If you adopt the practice of recording your dreams and comparing the dream data with subsequent events, it won’t take long for you to notice some match-ups. The incidents you preview in your dreams may be trivial or terrifying, blah or wonderful. They may be events in your own life, or events in the future history of the world.
Our dreams start preparing us for what life will give us months, years, even decades ahead of events. In dreams, we have several kinds of engagement with the future:
Precognitive Dreams
Through precognition, we see events and circumstances ahead of time, as they will be played out. A precognitive dream may be literal, or symbolic or both. For example, a dream of a tsunami might turn out to be both a preview of a literal disaster and advance notice of an emotional storm that will hit with the force of a tsunami. We may not understand what we have seen in a precognitive dream until a physical event catches up with that dream. It may also be difficult for us to understand what we have seen because we are looking at things from a certain angle, perhaps the perspective of a different person. But with practice, we can learn to recognize markers that a dream relates to future events, and we can then move to clarify and use the dream information.
Early Warning Dreams
Dreams may contain early warnings of a possible future development we may not want – a crisis at work, the bust-up of a relationship, a health problem, a car accident. We may not want to focus on any of these unpleasant possibilities. But if we are willing to study what an early warning dream is telling us, we will often find that it is giving us vital information that can help us avoid a possible future problem if we take appropriate action.

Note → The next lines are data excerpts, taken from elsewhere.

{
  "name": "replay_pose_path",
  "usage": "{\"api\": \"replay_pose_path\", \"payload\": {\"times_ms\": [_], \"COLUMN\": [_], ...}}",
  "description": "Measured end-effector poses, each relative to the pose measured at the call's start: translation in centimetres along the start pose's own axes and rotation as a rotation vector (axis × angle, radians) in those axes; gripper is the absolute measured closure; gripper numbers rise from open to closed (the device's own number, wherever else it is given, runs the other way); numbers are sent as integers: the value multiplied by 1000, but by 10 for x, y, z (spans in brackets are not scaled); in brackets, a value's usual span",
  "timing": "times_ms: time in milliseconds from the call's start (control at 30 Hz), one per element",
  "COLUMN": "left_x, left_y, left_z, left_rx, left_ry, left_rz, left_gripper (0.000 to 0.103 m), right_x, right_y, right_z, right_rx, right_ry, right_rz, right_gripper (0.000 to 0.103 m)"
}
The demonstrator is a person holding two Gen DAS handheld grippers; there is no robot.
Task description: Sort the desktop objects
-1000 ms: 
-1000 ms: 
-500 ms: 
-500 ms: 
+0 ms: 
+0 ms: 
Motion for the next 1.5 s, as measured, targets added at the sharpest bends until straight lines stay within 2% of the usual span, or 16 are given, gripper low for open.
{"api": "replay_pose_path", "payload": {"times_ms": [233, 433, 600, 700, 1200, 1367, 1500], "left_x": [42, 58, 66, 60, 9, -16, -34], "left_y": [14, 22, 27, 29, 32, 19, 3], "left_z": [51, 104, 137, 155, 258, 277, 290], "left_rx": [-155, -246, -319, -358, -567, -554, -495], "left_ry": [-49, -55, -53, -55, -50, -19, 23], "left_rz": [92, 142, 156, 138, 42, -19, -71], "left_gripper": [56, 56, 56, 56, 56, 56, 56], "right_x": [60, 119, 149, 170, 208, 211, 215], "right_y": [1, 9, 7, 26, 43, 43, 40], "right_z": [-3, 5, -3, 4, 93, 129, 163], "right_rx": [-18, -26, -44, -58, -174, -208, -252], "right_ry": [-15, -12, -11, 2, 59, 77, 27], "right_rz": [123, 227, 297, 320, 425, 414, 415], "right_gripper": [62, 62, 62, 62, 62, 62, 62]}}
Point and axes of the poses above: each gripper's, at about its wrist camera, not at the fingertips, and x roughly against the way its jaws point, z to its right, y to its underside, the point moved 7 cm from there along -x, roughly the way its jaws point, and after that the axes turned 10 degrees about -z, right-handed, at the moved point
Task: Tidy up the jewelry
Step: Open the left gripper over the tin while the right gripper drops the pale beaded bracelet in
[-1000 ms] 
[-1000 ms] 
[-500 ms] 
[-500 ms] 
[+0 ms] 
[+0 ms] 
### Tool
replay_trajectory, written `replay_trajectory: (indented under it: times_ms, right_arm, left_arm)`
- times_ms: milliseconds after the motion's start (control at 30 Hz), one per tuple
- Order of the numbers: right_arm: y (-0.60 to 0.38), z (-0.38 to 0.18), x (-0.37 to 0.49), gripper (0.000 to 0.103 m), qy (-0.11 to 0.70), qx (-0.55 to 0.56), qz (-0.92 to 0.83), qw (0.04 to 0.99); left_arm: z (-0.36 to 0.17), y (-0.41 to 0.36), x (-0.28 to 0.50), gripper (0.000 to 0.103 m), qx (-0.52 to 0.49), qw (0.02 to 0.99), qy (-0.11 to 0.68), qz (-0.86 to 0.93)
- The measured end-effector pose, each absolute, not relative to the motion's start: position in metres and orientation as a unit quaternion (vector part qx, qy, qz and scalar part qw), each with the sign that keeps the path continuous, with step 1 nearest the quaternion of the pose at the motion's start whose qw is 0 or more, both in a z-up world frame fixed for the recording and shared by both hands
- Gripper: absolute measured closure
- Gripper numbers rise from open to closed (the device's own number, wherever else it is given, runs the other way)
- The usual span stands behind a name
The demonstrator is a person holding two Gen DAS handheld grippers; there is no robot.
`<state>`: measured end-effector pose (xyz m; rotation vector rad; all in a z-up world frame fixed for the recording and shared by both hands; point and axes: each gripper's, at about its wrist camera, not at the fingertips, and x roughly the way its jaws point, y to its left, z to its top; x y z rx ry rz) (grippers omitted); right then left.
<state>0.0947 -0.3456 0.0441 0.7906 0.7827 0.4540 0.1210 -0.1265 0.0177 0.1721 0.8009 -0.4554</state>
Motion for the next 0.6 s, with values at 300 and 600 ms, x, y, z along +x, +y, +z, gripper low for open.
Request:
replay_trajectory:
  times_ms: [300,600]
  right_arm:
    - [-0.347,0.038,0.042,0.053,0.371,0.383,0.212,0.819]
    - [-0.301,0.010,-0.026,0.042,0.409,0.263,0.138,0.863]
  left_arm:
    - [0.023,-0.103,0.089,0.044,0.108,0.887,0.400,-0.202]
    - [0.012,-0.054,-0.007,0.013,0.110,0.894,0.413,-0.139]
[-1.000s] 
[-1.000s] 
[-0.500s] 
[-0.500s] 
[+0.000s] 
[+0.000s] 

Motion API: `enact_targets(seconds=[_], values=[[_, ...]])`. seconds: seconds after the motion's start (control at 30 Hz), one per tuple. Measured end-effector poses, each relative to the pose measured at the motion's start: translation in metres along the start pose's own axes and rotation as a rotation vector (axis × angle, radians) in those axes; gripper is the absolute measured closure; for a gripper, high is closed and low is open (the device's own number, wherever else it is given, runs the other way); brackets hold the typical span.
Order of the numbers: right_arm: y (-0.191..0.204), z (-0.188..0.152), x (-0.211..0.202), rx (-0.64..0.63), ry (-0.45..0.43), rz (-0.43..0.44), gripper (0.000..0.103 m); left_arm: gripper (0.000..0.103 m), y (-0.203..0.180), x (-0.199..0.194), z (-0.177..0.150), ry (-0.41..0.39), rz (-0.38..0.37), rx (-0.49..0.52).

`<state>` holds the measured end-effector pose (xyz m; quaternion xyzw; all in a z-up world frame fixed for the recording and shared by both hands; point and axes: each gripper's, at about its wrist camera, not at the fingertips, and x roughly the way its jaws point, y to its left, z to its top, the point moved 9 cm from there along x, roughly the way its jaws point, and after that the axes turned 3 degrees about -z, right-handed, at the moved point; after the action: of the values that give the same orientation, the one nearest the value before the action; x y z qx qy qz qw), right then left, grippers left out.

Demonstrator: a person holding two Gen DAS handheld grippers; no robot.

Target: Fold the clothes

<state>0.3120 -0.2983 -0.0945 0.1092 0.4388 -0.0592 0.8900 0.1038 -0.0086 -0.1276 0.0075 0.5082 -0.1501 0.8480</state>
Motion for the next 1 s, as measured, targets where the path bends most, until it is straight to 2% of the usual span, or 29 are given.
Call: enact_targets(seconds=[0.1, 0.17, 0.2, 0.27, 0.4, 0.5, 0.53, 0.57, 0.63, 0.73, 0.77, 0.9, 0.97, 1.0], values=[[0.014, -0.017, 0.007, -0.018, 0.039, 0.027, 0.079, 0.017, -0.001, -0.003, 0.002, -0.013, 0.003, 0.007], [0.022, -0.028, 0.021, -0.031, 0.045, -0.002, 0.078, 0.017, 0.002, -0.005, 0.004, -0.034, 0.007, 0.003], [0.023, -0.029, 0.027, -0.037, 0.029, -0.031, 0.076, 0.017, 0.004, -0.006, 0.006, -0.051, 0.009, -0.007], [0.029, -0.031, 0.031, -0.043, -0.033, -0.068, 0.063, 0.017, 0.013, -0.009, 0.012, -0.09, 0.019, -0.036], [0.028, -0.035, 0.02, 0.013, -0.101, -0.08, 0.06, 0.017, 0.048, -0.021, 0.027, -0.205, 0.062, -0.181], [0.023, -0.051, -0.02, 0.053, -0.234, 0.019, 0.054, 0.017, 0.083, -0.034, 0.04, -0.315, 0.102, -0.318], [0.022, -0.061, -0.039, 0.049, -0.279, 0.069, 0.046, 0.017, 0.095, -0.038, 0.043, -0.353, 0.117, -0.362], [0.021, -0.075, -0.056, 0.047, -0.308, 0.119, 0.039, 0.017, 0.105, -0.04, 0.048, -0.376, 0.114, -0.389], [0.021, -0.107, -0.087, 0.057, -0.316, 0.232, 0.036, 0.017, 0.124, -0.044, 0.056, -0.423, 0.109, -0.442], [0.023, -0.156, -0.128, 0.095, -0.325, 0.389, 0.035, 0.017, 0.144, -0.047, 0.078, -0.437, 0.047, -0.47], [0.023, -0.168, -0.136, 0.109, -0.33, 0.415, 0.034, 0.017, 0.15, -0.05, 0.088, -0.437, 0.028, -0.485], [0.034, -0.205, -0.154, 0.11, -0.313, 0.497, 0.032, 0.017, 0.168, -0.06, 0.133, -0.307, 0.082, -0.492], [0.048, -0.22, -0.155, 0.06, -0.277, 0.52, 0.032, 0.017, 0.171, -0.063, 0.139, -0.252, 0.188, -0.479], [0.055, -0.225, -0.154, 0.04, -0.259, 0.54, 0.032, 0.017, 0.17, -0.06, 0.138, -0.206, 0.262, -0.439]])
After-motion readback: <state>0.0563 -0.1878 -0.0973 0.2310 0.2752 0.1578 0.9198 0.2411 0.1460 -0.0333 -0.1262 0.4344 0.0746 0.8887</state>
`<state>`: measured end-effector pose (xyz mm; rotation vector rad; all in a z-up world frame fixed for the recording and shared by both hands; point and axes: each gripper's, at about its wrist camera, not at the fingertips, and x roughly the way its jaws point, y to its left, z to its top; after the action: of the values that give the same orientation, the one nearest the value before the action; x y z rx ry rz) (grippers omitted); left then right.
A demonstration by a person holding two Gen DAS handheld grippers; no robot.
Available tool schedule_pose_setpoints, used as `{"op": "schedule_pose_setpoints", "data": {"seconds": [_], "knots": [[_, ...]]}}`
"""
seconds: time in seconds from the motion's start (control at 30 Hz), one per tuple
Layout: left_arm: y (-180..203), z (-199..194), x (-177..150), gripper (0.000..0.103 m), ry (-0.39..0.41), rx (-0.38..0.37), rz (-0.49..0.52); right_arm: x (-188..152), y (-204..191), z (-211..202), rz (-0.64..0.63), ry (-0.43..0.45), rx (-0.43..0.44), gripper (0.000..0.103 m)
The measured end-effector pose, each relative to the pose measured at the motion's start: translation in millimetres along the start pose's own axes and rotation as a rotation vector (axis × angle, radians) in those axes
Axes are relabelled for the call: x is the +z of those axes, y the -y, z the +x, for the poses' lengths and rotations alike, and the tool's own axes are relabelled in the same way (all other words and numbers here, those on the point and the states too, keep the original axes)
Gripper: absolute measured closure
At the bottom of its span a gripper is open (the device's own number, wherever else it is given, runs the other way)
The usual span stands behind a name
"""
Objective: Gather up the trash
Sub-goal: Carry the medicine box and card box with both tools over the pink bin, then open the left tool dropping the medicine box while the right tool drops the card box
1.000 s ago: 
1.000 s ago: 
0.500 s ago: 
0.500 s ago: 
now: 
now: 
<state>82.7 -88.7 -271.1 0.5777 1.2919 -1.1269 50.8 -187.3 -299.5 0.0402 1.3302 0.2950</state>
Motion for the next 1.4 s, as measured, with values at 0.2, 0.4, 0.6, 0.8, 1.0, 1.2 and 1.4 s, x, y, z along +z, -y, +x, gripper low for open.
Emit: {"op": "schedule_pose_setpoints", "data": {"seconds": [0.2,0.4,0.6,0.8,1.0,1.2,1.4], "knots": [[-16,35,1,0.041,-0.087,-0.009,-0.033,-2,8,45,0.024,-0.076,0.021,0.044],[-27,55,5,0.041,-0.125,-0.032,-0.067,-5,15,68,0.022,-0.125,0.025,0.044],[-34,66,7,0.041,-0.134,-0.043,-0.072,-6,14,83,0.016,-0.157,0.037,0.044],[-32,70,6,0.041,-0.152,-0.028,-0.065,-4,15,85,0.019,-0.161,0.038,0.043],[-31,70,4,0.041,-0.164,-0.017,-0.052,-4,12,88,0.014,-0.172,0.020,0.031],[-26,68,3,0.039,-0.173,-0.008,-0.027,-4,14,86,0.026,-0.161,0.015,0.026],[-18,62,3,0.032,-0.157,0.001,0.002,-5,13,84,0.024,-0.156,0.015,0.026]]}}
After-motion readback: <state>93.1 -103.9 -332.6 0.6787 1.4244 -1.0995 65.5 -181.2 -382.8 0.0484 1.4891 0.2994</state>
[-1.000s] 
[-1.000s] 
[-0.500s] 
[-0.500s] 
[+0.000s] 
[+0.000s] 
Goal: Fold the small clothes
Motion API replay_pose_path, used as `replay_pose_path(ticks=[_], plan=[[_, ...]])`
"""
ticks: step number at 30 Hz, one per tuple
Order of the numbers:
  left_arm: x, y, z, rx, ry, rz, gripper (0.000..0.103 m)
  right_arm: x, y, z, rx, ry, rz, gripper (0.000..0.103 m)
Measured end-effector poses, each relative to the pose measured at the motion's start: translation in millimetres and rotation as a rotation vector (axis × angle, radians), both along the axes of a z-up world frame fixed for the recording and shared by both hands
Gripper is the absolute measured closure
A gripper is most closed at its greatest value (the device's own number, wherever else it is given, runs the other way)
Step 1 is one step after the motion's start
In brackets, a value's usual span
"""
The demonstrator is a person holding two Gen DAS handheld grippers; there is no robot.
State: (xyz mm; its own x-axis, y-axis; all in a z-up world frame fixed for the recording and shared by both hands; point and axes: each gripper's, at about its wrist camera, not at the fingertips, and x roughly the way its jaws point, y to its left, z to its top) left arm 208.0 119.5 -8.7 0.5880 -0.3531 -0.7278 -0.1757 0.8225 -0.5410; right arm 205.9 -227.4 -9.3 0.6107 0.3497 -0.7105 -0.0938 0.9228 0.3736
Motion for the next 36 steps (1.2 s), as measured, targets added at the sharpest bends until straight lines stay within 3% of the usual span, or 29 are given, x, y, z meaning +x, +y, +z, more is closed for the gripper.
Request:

Sometimes we dream the future for the benefit of another person, even a great cause. What will then happen depends whether we can find an effective way to get the dream information to the person who can best act upon it.
Early Opportunity Dreams
Early opportunity dreams may also require action if we are going to manifest a future we’ll enjoy. You dream you are in your ideal home, or doing the work that nourishes your soul and your bank account, or you are with your soulmate, who is someone you have not yet met in the regular world. These dreams may be inspiring and encouraging, but you won’t want to leave them floating away from your physical life like helium balloons that have lost their strings. You’ll want to figure out what practical action you can take to move decisively in the direction of that happy dream.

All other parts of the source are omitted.